The Volvo S60 is an upmarket saloon car with a stylish interior and plenty of space for passengers. It’s not particularly thrilling to drive, however, and you can’t get it with any diesel engines

Why not test drive the Volvo S60 yourself at a dealer near you?

The Volvo S60 is a smart saloon car that’s comfortable to drive and comes with a plush, spacious interior. There aren’t quite as many engines to choose from as in the likes of the BMW 3 Series and Audi A4 but you can get it as a rapid Polestar-tuned hybrid model.

Regardless of which S60 you pick, you get a slick interior that looks and feels well put together. Almost every surface of the dashboard, centre console and doors comes with a soft plastic or brushed aluminium finish and you get lots of lovely cold-to-the-touch metal switches and handles dotted about the place, too.

You’ll find similar trims in many German alternatives, but a large portrait infotainment display really helps the Volvo S60 interior stand out from the crowd. It looks great but isn’t quite as easy to use as the systems you get in the BMW 3 Series and Audi A4. Unlike these cars, you get a slick digital driver’s display as standard in the Volvo S60.

It doesn’t just come with lots of tech, the Volvo S60’s cabin is also very practical. There’s an impressive amount of space in the front and ample space in the rear seats for two six-foot-tall adults to get comfortable. Unfortunately, carrying three in the back is made a little more cramped by a large lump in the rear floor in T8 models.

Traditionally, Volvos have had larger boots than most alternatives. Sadly, the same can’t be said of the S60. It trails the likes of the BMW 3 Series, Mercedes C-Class and Audi A4 by a fair margin, but at least there’s still enough space to carry a few large suitcases or a baby buggy and a few soft bags. Unlike in some saloon cars, the Volvo S60’s back seats fold down flat to let you load much larger items.

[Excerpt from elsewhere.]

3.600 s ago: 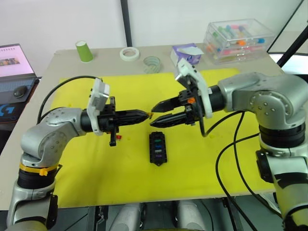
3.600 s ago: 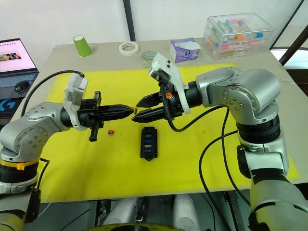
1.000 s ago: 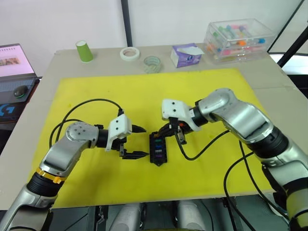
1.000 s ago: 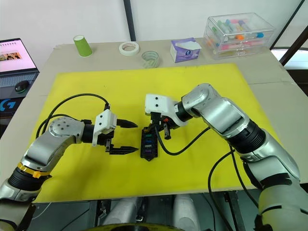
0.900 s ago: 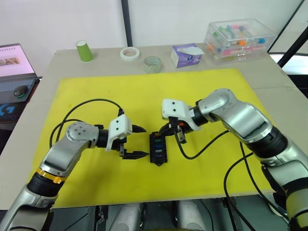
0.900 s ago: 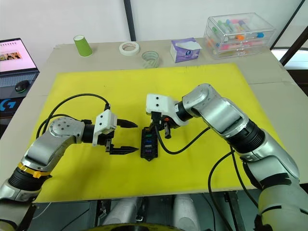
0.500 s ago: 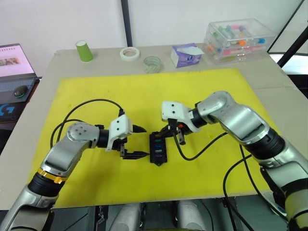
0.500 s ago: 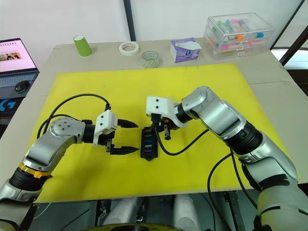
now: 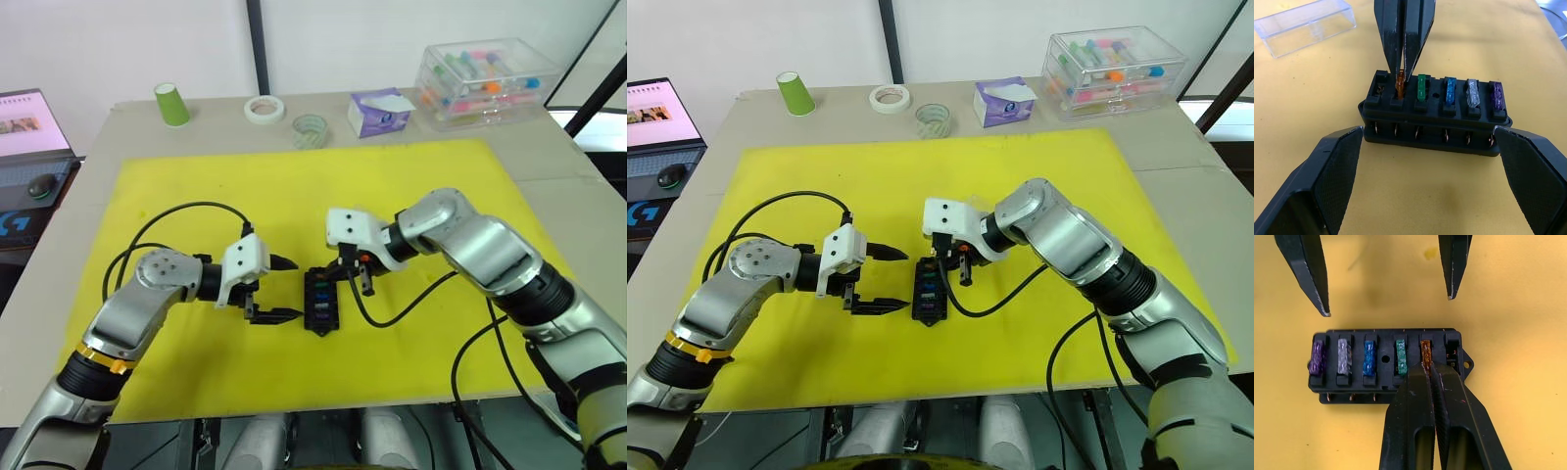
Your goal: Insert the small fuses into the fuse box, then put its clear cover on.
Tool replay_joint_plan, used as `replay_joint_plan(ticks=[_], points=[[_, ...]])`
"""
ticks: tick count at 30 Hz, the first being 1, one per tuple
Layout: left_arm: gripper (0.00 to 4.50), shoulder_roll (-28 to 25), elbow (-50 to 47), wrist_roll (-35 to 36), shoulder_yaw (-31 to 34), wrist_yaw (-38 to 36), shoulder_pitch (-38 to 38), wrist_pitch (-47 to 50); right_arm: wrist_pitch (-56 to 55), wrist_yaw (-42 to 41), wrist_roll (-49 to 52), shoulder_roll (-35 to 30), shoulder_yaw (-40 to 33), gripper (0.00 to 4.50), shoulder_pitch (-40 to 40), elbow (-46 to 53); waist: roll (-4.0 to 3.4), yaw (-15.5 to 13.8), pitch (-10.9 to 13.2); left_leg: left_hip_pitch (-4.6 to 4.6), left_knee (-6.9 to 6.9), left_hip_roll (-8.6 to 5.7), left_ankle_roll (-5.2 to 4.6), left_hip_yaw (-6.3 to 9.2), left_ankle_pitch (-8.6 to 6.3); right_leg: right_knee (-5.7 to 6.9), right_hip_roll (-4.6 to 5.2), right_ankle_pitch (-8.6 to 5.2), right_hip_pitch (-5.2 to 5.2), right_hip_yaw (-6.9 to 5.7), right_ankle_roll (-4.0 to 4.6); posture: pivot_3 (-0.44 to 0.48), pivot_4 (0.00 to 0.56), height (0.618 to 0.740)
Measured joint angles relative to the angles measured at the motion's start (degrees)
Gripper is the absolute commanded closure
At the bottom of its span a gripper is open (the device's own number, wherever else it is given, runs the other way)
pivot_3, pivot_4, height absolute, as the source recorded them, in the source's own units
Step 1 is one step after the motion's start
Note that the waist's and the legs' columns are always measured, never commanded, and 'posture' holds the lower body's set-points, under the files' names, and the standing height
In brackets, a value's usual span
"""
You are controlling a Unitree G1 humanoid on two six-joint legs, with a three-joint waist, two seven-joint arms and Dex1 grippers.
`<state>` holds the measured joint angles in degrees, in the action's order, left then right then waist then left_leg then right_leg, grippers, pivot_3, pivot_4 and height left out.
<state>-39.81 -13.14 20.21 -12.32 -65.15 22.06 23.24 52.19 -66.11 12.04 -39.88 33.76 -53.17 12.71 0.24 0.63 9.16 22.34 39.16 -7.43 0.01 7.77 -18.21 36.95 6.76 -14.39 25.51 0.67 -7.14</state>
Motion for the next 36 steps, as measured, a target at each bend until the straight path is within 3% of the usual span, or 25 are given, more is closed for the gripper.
replay_joint_plan(ticks=[23, 36], points=[[0.04, 0.61, -0.02, -0.28, 0.0, 0.57, -0.64, -0.02, 4.63, -0.58, -1.57, 0.11, 1.48, 4.5, -0.98, 4.23, 0.0, 0.02, 0.0, 0.0, 0.0, 0.0, 0.0, 0.0, 0.0, 0.01, 0.0, 0.0, 0.0, -0.01, 0.0, 0.0, 0.15, 0.74], [0.04, 0.8, -0.09, -0.32, 0.0, 0.78, -1.16, -0.02, 9.49, -2.03, -2.33, 0.23, 6.65, 4.5, -7.42, 4.28, 0.0, 0.04, 0.0, 0.0, 0.0, 0.0, 0.0, 0.0, 0.0, 0.02, 0.0, 0.0, 0.02, -0.01, 0.0, 0.0, 0.15, 0.74]])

Range-topping Polestar Engineered models do their best to shake Volvo’s stodgy-not-sporty image, but they still aren’t quite as fun to drive as some simpler non-hybrid alternatives

Mat Watson
carwow expert

Unlike the larger V60 estate, the S60 saloon is only available with petrol engines – ranging from an affordable T5 model to a seriously fast Polestar-tuned T8 version. The mid-range T6 makes a good choice if you spend lots of time on motorways, while one of the hybrid T8 cars is worth considering if you do lots of short journeys and have somewhere to charge the onboard batteries in between trips.

Whichever model you pick, you get an eight-speed automatic gearbox as standard and plenty of advanced safety systems designed to prevent avoidable collisions. Pay extra for the upgraded Intellisafe pack and you’ll find driving the Volvo S60 very relaxing indeed. This feature will accelerate, brake and even steer the car for you on motorways – providing you keep your hands on the steering wheel, that is.

If you’d rather do the driving yourself, you’ll find the Volvo S60 feels relatively agile, if not quite as sporty as the likes of the BMW 3 Series or Alfa Romeo Giulia on a twisty country road. Even range-topping Polestar Engineered T8 models with upgraded brakes and suspension don’t feel quite as nimble as these lighter rear-wheel-drive alternatives.

Putting handling prowess aside, the Volvo S60 is a very capable car with a stylish interior and some of the best safety equipment of any car on sale. If you’re looking for a sensible, spacious saloon car, then, it’s definitely worth a closer look.